Key Results of this Research

Star Challenge: language-independent spoken word detection

SST and IFP jointly entered a UIUC team in the 2008 A*STAR Star Challenge, a multimedia retrieval competition held in Singapore. This competition included image retrieval, video shot retrieval, and unknown-language spoken term detection retrieval components. UIUC was the only United States team to make the finals, and took third place in the competition.

We wrote a CLIAWS paper based on our Star Challenge system. The system was trained in English, Russian and Spanish, then tested in Croatian. Acoustic models were either not adapted (AM0) or adapted (AMt) to the Croatian speech. The phoneme bigram language model was also either not adapted (LM0) or adapted (LMt). IR was conducted using queries specified using IPA notation, or as an audio example. Resulting scores (MAP=mean average precision) are shown as a function of the degree of query expansion (number of allowed phonological feature substitutions).
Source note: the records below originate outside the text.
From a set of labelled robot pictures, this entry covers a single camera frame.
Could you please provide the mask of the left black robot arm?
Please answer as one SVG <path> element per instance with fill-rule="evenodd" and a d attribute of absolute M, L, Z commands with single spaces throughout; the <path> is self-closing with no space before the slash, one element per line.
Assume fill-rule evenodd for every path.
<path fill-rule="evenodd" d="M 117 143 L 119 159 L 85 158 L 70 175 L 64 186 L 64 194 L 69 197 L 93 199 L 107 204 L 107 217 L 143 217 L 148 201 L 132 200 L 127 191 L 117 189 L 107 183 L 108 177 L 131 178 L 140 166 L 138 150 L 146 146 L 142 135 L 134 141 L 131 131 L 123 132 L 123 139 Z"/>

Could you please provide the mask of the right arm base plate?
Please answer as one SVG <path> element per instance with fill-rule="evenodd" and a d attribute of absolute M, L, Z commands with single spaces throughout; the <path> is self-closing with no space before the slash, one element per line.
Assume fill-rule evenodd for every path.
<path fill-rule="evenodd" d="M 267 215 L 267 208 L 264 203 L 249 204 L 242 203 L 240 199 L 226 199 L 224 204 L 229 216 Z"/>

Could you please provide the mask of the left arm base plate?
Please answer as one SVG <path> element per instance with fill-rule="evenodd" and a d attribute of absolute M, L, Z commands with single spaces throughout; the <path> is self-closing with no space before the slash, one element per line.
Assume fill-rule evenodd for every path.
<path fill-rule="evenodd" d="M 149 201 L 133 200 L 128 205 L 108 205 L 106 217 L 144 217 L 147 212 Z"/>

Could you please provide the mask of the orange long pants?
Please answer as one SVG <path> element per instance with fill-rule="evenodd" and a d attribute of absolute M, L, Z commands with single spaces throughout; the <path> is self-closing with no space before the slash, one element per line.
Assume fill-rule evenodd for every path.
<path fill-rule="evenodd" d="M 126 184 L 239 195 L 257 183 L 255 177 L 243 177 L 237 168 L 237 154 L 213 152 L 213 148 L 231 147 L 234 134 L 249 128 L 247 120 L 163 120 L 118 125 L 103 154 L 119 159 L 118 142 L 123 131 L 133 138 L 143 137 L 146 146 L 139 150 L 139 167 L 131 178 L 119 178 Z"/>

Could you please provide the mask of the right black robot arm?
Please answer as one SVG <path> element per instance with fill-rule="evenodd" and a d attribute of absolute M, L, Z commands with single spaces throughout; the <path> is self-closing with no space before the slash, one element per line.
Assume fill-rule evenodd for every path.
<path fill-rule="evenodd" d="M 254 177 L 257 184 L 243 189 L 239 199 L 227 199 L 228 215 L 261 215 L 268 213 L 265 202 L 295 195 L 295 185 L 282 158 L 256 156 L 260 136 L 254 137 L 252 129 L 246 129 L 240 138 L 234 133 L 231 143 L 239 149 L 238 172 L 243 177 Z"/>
Prosody reduces the word error rate of a speech recognizer

In our Speech Communication paper and several conference papers leading up to it, we demonstrated that prosodic tags can reduce the word error rate of a speech recognizer by 13% relative (table below). The most interesting finding was that the benefits of a prosody-dependent acoustic model and of a prosody-dependent language model are super-additive. We believe that these two models serve as a sort of consistency check: if the prosody for a candidate transcription matches the acoustics but not the context, or vice versa, then it can be ruled out.

Word Error Rates Acoustic Model has no Prosody Acoustic Model has Prosody
Language Model has no Prosody 24.8% 24.0%
Language Model has Prosody 24.3% 21.7%

Distinctive features reduce the word error rate of a speech recognizer

The word error rate of a speech recognizer can be reduced slightly if its observations include estimates of the distinctive features of acoustic phonetic landmarks, computed using support vector machines. Sarah Borys demonstrated an HMM-based system in which telephone-band phone error rates were reduced from 63.9% to 62.8%. Using a better baseline system, Hasegawa-Johnson et al. (Karen Livescu ran the best experiment) demonstrated a DBN-based system in which telephone-band word error rates were reduced from 27.7% to 27.2%.